I find titan very interesting, btw. It's the only planet in the system that can support life like Earth does. The current conditions are said to be close to when life began on Earth. Pretty damned amazing and interesting if you ask me.


- It's a moon, not a planet. Admittedly, this isn't related to the biogenesis stuff, but proper terminology is important.

 - Conditions there are nothing like early earth. It is smaller, much colder and it lacks a magnetic field, all fundamentally important characteristics for the formation of life and sustaining it.


Quote
Originally posted by Tiara

Dude, do you not know how the sun grows in intensity? In a few billion years it'll be just as hot there as it is here on Earth.

Also, it's minus 178 degrees Celsius there. Not -250... :rolleyes: And that's SURFACE temperature. Not to mention the planet is half water ice. :p

Ow and another nice fact for you to know; there are also trace amounts of at least a dozen organic compounds (like ethane, hydrogen cyanide, carbon dioxide).

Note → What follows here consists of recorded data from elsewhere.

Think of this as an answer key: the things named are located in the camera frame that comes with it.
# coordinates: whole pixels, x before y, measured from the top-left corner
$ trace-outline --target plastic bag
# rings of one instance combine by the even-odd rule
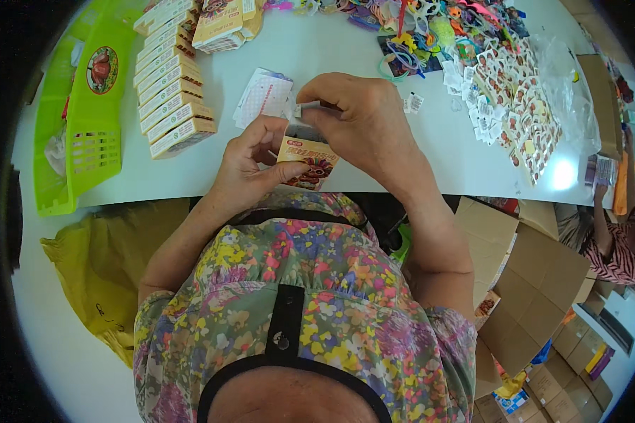
[[[548,97],[553,118],[562,126],[563,140],[582,156],[600,151],[600,130],[593,97],[583,71],[559,39],[532,35],[530,43],[539,66],[539,82]],[[576,72],[578,82],[573,82]]]
[[[187,198],[123,204],[63,228],[53,240],[40,240],[73,311],[129,368],[139,280],[188,207]]]

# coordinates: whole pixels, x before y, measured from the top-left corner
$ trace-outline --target small toy package
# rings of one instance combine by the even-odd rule
[[[319,191],[334,170],[339,156],[332,151],[327,143],[285,136],[279,148],[278,162],[291,161],[304,162],[311,166],[311,170],[298,178],[291,179],[286,184],[306,190]]]

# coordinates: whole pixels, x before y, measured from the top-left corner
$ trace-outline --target person
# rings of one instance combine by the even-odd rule
[[[321,74],[297,95],[315,100],[337,115],[303,120],[404,205],[404,270],[343,194],[272,192],[307,165],[275,163],[288,122],[259,116],[142,278],[133,372],[145,421],[472,419],[473,263],[398,90]]]
[[[635,162],[633,132],[624,131],[628,163]],[[628,166],[628,217],[625,223],[607,221],[602,201],[607,186],[595,188],[593,214],[579,213],[571,204],[555,204],[560,242],[584,255],[602,280],[635,284],[635,167]]]

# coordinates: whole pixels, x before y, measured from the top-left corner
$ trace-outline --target cardboard box
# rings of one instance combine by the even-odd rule
[[[600,410],[607,411],[610,406],[612,396],[613,394],[611,393],[610,387],[607,386],[604,379],[597,378],[597,386],[595,386],[595,389],[593,390],[593,397],[597,400]]]
[[[581,289],[579,289],[578,294],[576,294],[576,298],[574,299],[574,304],[579,304],[580,302],[585,302],[588,299],[588,295],[593,290],[593,285],[595,284],[595,280],[587,277],[583,280],[581,284]]]
[[[578,377],[569,364],[567,364],[567,361],[565,361],[559,354],[550,355],[548,357],[548,361],[544,363],[544,366],[548,369],[550,375],[563,388],[574,378]]]
[[[565,391],[560,391],[555,398],[545,405],[550,418],[556,423],[569,423],[579,420],[579,412],[572,399]]]
[[[598,423],[602,419],[602,410],[597,400],[591,395],[591,398],[579,412],[584,423]]]
[[[551,202],[535,200],[517,200],[520,206],[520,222],[544,233],[553,240],[559,240],[557,219]]]
[[[588,363],[593,359],[597,350],[605,341],[597,332],[590,329],[578,343],[574,351],[567,357],[567,363],[576,374],[581,374]]]
[[[576,317],[562,327],[559,335],[552,342],[552,346],[562,358],[567,359],[590,328],[584,319],[576,315]]]
[[[501,407],[491,394],[475,400],[475,406],[480,410],[480,417],[485,423],[507,423]]]
[[[546,366],[542,366],[536,375],[530,377],[528,385],[536,399],[544,407],[562,391],[562,386],[555,380]]]
[[[526,423],[553,423],[548,411],[539,410],[538,413],[534,414],[532,418],[526,421]]]
[[[518,223],[505,213],[461,197],[456,224],[468,237],[475,273],[473,307],[477,309],[510,248]]]
[[[583,302],[588,309],[590,309],[595,316],[600,315],[600,312],[605,308],[605,300],[595,291],[588,294],[588,298]]]
[[[620,161],[623,156],[623,141],[616,87],[599,55],[578,55],[577,58],[593,97],[602,143],[600,154]]]
[[[491,396],[495,389],[503,385],[498,370],[494,365],[494,358],[479,336],[475,347],[475,369],[475,398],[482,398],[485,395]]]
[[[520,372],[548,342],[589,267],[586,258],[559,242],[525,224],[517,227],[510,259],[494,288],[501,301],[479,332],[506,373]]]
[[[604,299],[609,299],[615,286],[616,284],[613,282],[598,279],[593,284],[593,291],[600,294]]]

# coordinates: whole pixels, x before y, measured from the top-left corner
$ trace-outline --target stack of boxes
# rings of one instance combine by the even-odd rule
[[[264,4],[265,0],[210,1],[202,9],[193,47],[205,53],[239,49],[261,31]]]
[[[216,133],[212,110],[202,104],[202,75],[192,46],[201,4],[163,0],[134,29],[147,38],[137,55],[134,87],[141,133],[152,159],[174,157]]]

Boo-f'ing-ya! :D

As for Lynx, the very fact that there is a large thick smog like atmosphere proves that chemical reactions DO take place and in an even colder place then the surface too (the formation of the organic compound I posted above prove exactly the same).


- The temperature difference is minimal in context. It's still cold enough to freeze water constantly, making life all but impossible (Liquid water is one of, if not the single, most important feature for biogenesis as we know it.

 - All of the organic compounds you mention are extremely simple and prove only the presence of carbon. Important for the formation of life yes, but not indicative, nor even neccesarily suggestive that life will/could form there. There's evidence for amino acids (much more complex organic compunds) in nebulae - carbon compounds don't mean an awful lot, nor are they as hard to find/form as was believed 50 years ago. These ones are most likely formed through the ionization of organic compounds (no magnetic field, so solar radiation gets in and skims the upper atmosphere a lot easier).


Quote
Originally posted by Tiara

Ermmm, I'm thinking you don't know much about how life starts on a plane.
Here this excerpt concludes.